APIs and applications
When I first started working on software applications nearly 2 decades ago, the norm was a user interface connecting to a db and presenting the end user with means to interact with the database. If I remember correctly the first application in the traditional client-server sense that I came across was Mailman. (Looks like the application is heavily rebranded and still around! ). The general idea was any software (desktop or web) can connect with a database using a database driver and work. Things have changed a lot and various API like techniques were introduced enabling faster development cycles and near infinite scalability.
Modern applications uses numerous methods to provide APIs. The shift from RPC, SOAP and even from REST is quite interesting. While RESTful APIs and techniques like OpenAPI specifications are still quite popular, we are moving away to more modern methods. Some ideas like using PostREST is around, GraphQL seems to be the most developer friendly mechanism available.
GraphQL
The GraphQL is a different approach and unlike a typical API, its more of a language that can query and end point. Behind the screens there can be a database and a service can run in-front of the db exposing a URL for querying various data points. Unlike traditional APIs provided by RESTful services etc, the GraphQL method needs just one end point and it can provide different types of responses based on the queries. In addition to this there are numerous advantage like the responses being typed.
Querying the Blockchain
The blockchain technology introduced by Bitcoin is now more than a decade old. But the blockchain implementations generally struggle with providing an easy way to query their blocks/data. Its quite normal to have traditional databases to hold much large amounts of data compared to blockchains but the databases always perform better when one attempt to query them.
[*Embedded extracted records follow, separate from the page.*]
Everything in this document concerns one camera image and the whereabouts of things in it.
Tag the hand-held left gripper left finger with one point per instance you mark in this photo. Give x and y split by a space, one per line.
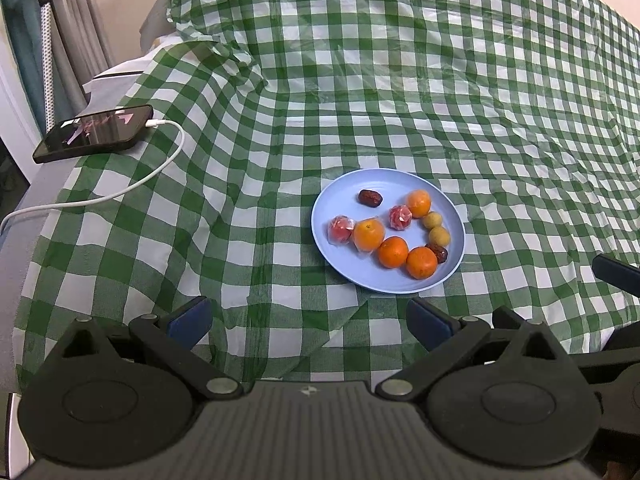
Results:
189 322

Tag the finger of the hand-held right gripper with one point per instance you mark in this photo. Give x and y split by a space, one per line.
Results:
617 270

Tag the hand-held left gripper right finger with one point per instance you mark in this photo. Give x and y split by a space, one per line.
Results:
430 325

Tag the orange tangerine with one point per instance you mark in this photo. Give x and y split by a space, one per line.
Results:
421 262
392 252
419 202

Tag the dark red date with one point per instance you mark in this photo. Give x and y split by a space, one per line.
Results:
439 254
370 196

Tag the yellow longan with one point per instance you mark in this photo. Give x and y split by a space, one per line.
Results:
440 236
431 220

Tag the light blue plate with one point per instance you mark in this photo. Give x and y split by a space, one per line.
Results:
350 270

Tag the plastic-wrapped orange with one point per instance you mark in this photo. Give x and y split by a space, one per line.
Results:
369 234

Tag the red candy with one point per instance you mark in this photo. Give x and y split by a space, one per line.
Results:
341 229

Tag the black smartphone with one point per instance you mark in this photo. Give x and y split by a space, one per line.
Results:
95 132

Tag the green checked tablecloth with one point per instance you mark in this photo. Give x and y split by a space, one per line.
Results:
375 85

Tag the white mattress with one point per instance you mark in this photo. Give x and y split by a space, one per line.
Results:
115 77

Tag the grey pillow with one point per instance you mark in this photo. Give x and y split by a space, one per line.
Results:
155 20

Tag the grey curtain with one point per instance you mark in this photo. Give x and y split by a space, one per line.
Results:
80 35

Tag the teal curtain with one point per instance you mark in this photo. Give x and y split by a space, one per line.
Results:
20 50

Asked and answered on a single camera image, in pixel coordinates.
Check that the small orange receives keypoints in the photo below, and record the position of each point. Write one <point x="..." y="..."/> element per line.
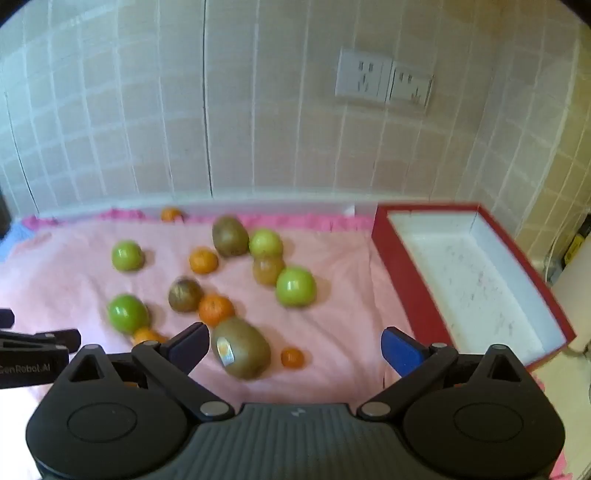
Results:
<point x="145" y="334"/>
<point x="203" y="261"/>
<point x="171" y="214"/>
<point x="216" y="308"/>
<point x="292" y="357"/>

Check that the white appliance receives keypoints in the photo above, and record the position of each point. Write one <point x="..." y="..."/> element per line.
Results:
<point x="572" y="290"/>

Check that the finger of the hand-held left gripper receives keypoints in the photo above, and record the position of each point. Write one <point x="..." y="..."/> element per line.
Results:
<point x="51" y="338"/>
<point x="5" y="318"/>

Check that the red box with white inside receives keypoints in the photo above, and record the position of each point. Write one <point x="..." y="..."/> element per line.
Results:
<point x="461" y="277"/>

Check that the white wall socket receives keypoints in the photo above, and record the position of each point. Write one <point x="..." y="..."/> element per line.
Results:
<point x="411" y="85"/>
<point x="362" y="76"/>

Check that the yellow-green apple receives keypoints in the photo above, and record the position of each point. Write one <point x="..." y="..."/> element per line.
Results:
<point x="265" y="243"/>

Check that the blue cloth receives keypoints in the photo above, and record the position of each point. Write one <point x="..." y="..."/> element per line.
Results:
<point x="14" y="233"/>

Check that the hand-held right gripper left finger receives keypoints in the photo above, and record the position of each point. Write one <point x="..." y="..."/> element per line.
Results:
<point x="190" y="346"/>

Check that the white paper sheet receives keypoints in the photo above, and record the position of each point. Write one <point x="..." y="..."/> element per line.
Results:
<point x="350" y="210"/>

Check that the dark soy sauce bottle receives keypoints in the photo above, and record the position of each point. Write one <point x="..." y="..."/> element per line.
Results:
<point x="575" y="248"/>

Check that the brown kiwi with sticker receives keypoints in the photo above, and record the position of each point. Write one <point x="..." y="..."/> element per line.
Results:
<point x="242" y="350"/>

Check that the light pink cloth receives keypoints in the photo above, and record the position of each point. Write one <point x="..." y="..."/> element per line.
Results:
<point x="332" y="332"/>

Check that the green apple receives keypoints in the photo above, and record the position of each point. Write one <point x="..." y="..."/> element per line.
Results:
<point x="128" y="313"/>
<point x="127" y="255"/>
<point x="296" y="286"/>

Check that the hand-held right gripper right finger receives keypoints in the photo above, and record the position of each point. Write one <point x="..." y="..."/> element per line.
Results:
<point x="400" y="353"/>

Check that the hot pink cloth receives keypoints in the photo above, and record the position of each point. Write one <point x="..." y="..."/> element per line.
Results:
<point x="295" y="220"/>

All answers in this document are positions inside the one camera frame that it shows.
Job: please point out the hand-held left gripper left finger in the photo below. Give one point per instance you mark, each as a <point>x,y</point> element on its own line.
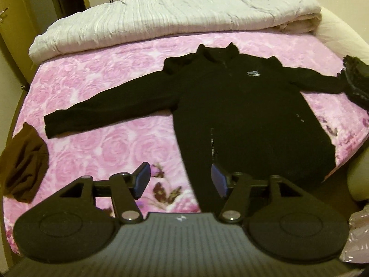
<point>142,179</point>

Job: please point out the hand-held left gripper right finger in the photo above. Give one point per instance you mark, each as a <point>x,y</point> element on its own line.
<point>219,180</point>

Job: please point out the black zip jacket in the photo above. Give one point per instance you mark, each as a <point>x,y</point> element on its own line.
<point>245,115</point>

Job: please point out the pink floral blanket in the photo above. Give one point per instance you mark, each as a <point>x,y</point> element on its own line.
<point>115,138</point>

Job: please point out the brown cloth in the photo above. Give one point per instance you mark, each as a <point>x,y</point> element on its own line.
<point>23,164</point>

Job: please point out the white plastic bag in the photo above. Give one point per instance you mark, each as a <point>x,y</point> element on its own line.
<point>359,236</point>

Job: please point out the white rolled quilt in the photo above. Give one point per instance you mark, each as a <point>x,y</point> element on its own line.
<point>144,20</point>

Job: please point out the black folded cloth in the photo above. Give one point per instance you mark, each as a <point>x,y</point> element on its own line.
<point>357,80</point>

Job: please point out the yellow wooden door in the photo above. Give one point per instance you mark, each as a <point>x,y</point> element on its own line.
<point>14,40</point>

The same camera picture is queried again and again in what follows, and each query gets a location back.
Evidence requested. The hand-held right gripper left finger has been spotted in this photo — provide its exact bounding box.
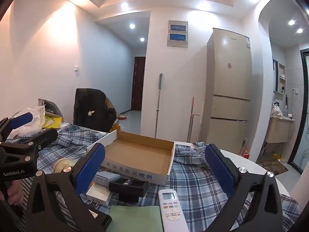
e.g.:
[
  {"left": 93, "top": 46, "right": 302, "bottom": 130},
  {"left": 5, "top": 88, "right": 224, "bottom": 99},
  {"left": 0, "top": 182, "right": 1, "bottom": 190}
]
[{"left": 25, "top": 142, "right": 106, "bottom": 232}]

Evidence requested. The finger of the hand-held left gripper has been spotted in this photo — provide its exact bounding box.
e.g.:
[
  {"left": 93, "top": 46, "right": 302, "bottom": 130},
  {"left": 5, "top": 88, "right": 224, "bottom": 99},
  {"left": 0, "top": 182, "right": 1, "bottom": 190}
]
[
  {"left": 0, "top": 112, "right": 34, "bottom": 141},
  {"left": 0, "top": 128, "right": 59, "bottom": 151}
]

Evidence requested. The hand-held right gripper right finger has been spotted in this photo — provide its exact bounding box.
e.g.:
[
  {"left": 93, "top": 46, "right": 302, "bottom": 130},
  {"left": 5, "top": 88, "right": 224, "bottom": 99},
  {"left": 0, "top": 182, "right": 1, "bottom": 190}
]
[{"left": 204, "top": 143, "right": 284, "bottom": 232}]

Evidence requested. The grey rectangular box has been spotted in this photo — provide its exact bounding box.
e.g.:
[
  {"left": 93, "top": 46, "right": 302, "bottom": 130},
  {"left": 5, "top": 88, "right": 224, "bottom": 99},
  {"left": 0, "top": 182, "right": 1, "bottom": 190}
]
[{"left": 93, "top": 171, "right": 121, "bottom": 186}]

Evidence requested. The white power adapter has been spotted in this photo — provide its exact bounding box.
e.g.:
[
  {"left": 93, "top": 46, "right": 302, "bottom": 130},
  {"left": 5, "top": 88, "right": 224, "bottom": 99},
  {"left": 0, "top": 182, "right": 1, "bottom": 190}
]
[{"left": 86, "top": 182, "right": 113, "bottom": 207}]

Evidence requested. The black tray with metal pieces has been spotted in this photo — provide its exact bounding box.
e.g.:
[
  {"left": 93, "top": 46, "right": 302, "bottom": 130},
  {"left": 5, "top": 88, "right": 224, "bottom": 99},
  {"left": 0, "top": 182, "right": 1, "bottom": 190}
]
[{"left": 109, "top": 177, "right": 149, "bottom": 203}]

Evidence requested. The shallow cardboard box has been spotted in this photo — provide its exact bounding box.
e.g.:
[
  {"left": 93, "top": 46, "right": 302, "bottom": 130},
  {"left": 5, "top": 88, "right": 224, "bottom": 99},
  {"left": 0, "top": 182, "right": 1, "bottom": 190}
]
[{"left": 86, "top": 129, "right": 175, "bottom": 183}]

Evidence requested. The black box with white label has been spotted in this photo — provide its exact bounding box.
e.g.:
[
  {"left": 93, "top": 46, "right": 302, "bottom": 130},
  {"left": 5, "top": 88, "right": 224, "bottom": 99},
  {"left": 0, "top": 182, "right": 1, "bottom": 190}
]
[{"left": 87, "top": 208, "right": 113, "bottom": 232}]

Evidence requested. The white remote control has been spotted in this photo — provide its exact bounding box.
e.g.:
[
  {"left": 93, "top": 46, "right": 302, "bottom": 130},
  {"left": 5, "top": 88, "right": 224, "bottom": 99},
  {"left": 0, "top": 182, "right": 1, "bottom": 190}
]
[{"left": 158, "top": 188, "right": 190, "bottom": 232}]

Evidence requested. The green card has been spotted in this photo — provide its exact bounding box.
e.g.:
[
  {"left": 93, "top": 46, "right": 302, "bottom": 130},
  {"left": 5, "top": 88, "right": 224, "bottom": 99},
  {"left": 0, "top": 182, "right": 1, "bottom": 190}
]
[{"left": 109, "top": 205, "right": 165, "bottom": 232}]

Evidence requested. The person's left hand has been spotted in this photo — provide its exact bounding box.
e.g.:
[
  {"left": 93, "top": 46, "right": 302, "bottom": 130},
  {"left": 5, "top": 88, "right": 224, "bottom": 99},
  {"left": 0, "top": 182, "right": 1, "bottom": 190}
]
[{"left": 0, "top": 180, "right": 26, "bottom": 212}]

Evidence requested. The white plastic bag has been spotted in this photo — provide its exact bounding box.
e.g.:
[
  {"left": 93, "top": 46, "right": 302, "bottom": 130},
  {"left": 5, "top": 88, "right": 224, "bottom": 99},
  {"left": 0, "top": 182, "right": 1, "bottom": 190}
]
[{"left": 6, "top": 106, "right": 46, "bottom": 138}]

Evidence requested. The yellow bag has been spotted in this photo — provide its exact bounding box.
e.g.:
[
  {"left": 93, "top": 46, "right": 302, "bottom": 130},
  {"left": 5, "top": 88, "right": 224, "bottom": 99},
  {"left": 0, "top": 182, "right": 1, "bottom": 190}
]
[{"left": 42, "top": 115, "right": 64, "bottom": 129}]

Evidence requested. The blue plaid cloth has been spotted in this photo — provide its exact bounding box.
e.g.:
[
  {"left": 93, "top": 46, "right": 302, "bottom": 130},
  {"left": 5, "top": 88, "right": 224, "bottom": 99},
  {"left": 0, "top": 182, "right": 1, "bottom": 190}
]
[{"left": 5, "top": 122, "right": 300, "bottom": 232}]

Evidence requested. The grey cloth bag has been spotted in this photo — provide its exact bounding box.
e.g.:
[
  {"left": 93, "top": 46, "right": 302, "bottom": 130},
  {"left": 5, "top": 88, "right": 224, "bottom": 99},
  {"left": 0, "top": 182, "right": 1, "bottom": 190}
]
[{"left": 37, "top": 99, "right": 61, "bottom": 116}]

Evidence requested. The patterned floor mat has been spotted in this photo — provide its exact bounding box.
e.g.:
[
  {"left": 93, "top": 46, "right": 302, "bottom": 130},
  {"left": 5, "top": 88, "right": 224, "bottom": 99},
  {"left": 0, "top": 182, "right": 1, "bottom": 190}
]
[{"left": 256, "top": 158, "right": 289, "bottom": 174}]

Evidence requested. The black jacket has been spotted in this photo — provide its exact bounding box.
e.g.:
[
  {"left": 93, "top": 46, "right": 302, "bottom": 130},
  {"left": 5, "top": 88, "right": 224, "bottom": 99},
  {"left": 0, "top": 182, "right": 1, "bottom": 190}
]
[{"left": 73, "top": 88, "right": 117, "bottom": 133}]

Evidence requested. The beige bathroom vanity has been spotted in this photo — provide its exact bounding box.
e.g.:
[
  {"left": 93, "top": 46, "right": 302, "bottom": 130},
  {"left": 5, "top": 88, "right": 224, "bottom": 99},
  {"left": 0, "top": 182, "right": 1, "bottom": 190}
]
[{"left": 264, "top": 117, "right": 295, "bottom": 145}]

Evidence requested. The pink cloth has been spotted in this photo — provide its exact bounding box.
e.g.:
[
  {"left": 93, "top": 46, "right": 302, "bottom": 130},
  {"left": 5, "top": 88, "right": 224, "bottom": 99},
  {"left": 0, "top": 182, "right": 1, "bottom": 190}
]
[{"left": 270, "top": 103, "right": 284, "bottom": 119}]

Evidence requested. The beige refrigerator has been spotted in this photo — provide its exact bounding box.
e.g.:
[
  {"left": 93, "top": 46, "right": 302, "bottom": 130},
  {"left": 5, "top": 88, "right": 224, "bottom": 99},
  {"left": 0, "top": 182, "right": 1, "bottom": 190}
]
[{"left": 200, "top": 28, "right": 253, "bottom": 150}]

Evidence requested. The dark brown door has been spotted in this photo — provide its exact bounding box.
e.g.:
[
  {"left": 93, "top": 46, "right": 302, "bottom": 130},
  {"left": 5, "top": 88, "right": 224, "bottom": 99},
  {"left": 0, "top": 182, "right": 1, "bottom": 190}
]
[{"left": 132, "top": 56, "right": 146, "bottom": 112}]

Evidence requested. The frosted glass door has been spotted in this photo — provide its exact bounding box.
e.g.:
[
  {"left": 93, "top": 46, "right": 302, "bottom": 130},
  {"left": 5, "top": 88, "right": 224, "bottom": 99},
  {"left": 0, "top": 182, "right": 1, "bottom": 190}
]
[{"left": 293, "top": 48, "right": 309, "bottom": 172}]

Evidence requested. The grey electrical panel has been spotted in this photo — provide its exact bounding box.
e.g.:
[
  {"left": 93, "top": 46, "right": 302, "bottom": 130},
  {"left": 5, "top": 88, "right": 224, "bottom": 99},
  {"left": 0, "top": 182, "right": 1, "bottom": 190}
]
[{"left": 167, "top": 20, "right": 189, "bottom": 48}]

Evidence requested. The mop handle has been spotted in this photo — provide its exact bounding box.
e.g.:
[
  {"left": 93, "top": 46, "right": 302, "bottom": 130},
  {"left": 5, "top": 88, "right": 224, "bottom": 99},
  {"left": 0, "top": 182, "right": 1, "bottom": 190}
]
[{"left": 154, "top": 73, "right": 163, "bottom": 138}]

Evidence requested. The wall niche shelf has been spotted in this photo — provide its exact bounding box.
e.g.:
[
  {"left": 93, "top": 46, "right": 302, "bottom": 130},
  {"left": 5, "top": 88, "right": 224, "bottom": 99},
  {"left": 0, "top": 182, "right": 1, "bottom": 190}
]
[{"left": 273, "top": 59, "right": 287, "bottom": 94}]

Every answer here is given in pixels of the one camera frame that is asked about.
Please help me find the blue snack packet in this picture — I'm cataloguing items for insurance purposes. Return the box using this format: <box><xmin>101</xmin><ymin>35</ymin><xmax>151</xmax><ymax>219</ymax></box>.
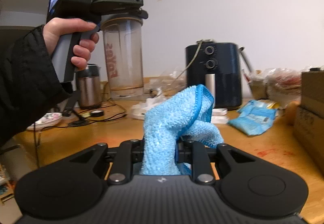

Since its inherently difficult to query the blockchain (database), most projects provide means to stream data to a database. Applications often called as dApps essentially calls this “centralized” databases to understand the information on the blockchain. Modern blockchains like Ethereum, Polkadot etc has understood this problem and implemented interfaces to easily consume the data.
[ from: EIP-1767: GraphQL interface to Ethereum node data ]
Ethereum for example has introduced GraphQL support in addition to JSON RPC via EIP-1767. On Polkadot ecosystem there are multiple projects like Hydra, Subquery implementing indexing and exposing GraphQL end points.
In general the GraphQL solutions in the blockchain space looks as follows:
The Graph
The Graph Project, ie https://thegraph.com/en/ is attempt to build a SaaS product and attempt to bring in some level of decentralization via providing a method to run indexer nodes by multiple parties. They have a stacking system and people can run servers as indexers fetching and exposing GraphQL endpoints. While this might be interesting, I want to focus on the technical aspects.
The Graph project has implemented a “listener” to fetch data from various chains like Ethereum, Polkadot and others. This data is then pushed into a PostgreQL database. The team is using IPFS too, but just to store the schema and configuration files (looks like something done to justify the decentralization buzzword ?). The next step in the equation is a GraphQL server which exposes and end point for the external world.
The code for the indexer node is here https://github.com/graphprotocol/graph-node/tree/master/server/index-node
Browsing the code also gave insights to StreamingFast and firehose projects which used by the Graph Project. From a quick read, StreamingFast seems to be a protocol to read the blocks and pack them to into file like data structure and efficiently stream across the network. Looks like a fast and efficient method to stream the data from the chains to external databases.
Why use The Graph project ?
For aspiring blockchain projects to provide modern and easy methods for the dApp developers, getting associated with the project could be beneficial. Its definitely possible to self host a data ingestion tool to push the data into a database and then a software like Hansura to provide GraphQL. But being part of a project which aims at decentralizing the APIs can help in resilience and more visibility. There is some information here on on boarding https://thegraph.com/migration-incentive-program/ [Disclaimer: I am not a user or part of the graph project in anyway and this is not a recommendation to use the product, token or any of their programs ]